TASK OBJECTIVE: Below are lines of data, and only some are wanted. Please repeat exactly those from the line that has "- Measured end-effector" through the line that has "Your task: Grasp".

DATA EXTRACT:
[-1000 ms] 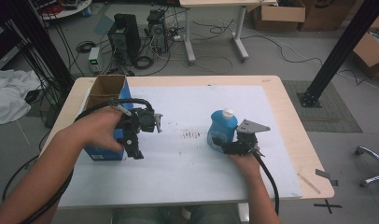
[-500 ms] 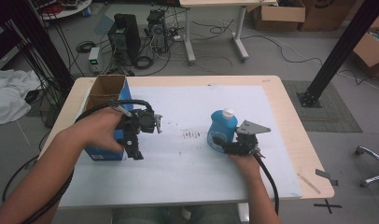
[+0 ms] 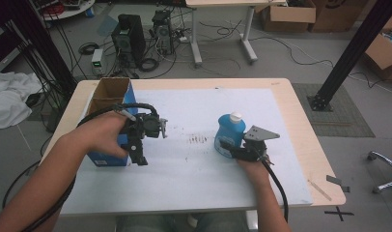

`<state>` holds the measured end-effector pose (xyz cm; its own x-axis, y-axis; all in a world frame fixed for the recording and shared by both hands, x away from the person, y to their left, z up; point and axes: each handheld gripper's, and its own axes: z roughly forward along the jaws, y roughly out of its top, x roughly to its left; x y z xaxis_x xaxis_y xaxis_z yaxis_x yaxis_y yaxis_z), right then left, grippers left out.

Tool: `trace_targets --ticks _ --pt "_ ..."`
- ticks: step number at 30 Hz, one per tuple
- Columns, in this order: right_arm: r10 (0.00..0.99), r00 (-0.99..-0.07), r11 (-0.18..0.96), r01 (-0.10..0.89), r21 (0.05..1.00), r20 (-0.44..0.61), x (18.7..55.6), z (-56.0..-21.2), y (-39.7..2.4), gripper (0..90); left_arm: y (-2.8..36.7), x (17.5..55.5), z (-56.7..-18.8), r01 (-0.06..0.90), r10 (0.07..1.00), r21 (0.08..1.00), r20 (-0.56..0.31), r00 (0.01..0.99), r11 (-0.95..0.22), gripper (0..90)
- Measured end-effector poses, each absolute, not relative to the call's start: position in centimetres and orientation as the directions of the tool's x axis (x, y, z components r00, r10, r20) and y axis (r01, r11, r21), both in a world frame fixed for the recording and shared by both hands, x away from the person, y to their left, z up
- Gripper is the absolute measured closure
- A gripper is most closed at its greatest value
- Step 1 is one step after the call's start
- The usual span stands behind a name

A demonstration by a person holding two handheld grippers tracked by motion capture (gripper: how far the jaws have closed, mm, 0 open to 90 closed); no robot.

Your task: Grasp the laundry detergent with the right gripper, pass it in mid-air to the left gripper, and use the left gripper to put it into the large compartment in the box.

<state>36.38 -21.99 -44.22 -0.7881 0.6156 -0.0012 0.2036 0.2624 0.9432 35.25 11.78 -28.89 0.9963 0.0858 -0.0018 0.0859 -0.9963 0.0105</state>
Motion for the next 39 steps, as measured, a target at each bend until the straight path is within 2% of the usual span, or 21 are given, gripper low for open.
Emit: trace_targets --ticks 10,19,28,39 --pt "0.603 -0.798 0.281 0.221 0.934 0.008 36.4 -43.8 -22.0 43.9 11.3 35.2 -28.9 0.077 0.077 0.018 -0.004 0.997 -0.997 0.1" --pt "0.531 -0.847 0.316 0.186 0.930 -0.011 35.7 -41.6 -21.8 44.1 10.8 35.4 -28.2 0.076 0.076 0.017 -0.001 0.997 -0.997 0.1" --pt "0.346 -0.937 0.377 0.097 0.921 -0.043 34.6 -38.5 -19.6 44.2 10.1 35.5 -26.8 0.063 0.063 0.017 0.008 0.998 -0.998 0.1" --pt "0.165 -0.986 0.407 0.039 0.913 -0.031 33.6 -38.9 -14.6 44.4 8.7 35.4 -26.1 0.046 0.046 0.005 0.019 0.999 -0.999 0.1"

EXERCISE RESULT:
- Measured end-effector poses, each absolute, not relative to the call's start: position in centimetres and orientation as the directions of the tool's x axis (x, y, z components r00, r10, r20) and y axis (r01, r11, r21), both in a world frame fixed for the recording and shared by both hands, x away from the person, y to their left, z up
- Gripper is the absolute measured closure
- A gripper is most closed at its greatest value
- Step 1 is one step after the call's start
- The usual span stands behind a name

A demonstration by a person holding two handheld grippers tracked by motion capture (gripper: how far the jaws have closed, mm, 0 open to 90 closed); no robot.

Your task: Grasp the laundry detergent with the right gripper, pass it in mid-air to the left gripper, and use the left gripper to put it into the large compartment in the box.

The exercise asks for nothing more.